"""

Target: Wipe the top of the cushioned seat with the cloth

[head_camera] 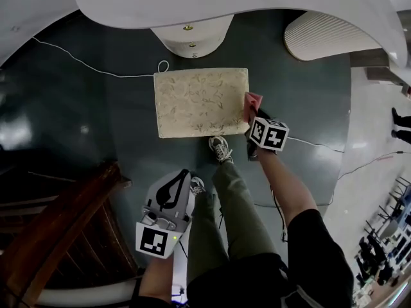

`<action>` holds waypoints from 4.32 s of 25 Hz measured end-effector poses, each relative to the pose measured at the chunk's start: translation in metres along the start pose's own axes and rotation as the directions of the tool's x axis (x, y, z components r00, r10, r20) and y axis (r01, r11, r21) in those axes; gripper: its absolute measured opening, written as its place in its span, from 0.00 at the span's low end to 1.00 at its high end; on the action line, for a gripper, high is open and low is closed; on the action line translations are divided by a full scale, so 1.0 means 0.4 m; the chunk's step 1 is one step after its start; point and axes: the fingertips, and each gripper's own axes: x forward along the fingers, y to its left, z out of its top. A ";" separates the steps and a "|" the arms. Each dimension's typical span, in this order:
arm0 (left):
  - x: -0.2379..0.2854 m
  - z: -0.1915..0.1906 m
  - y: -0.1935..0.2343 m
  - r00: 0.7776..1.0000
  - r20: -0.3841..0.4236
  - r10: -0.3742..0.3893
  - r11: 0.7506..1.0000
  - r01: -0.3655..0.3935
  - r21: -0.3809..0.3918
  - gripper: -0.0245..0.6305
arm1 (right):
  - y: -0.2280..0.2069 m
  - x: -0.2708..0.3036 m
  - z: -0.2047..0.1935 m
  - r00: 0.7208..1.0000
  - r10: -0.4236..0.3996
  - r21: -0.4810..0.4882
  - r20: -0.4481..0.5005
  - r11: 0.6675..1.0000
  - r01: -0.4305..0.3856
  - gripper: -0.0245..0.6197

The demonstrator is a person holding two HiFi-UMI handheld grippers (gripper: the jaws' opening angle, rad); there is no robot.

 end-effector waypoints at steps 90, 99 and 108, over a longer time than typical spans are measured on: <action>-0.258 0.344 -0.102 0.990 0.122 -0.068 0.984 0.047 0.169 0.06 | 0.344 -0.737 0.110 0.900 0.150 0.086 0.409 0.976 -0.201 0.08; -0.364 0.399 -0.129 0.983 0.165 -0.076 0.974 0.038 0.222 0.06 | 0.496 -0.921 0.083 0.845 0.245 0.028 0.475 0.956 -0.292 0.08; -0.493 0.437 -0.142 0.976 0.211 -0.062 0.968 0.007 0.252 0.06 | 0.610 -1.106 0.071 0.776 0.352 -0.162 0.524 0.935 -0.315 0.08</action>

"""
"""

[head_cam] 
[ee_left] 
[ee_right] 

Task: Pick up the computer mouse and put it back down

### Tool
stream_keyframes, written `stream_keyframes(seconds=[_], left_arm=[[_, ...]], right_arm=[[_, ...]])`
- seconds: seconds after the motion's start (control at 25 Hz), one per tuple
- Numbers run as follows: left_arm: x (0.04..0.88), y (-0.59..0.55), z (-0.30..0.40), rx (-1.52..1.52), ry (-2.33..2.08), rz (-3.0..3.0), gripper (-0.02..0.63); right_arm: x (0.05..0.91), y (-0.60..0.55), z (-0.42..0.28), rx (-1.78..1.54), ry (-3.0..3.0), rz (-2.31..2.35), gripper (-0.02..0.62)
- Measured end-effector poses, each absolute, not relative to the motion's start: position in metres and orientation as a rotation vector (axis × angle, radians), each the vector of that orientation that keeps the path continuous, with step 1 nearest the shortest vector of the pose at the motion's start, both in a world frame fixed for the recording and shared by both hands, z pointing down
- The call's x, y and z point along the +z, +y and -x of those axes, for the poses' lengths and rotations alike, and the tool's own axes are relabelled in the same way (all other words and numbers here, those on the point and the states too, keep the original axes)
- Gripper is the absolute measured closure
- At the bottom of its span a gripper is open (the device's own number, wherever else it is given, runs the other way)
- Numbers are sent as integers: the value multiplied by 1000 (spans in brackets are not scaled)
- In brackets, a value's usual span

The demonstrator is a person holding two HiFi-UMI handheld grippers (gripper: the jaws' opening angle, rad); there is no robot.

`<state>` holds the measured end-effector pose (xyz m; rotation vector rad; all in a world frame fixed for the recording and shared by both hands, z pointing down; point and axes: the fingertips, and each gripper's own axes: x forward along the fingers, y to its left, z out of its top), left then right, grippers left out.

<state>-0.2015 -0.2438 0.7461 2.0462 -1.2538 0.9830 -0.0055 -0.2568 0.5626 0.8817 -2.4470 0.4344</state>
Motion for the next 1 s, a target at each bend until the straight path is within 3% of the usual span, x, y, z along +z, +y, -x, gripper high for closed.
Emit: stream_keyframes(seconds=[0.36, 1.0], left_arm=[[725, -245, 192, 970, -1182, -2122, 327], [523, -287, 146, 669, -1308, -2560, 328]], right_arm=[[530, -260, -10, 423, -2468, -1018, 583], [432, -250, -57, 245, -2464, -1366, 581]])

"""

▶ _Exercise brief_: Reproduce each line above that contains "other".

▶ _Exercise output_:
- The call's x, y and z point along the +z, +y and -x of those axes, for the poses' lengths and rotations alike, and the tool's own axes are relabelled in the same way (all other words and numbers here, those on the point and the states too, keep the original axes)
- At the bottom of its span a gripper is open (the device's own number, wherever else it is given, runs the other way)

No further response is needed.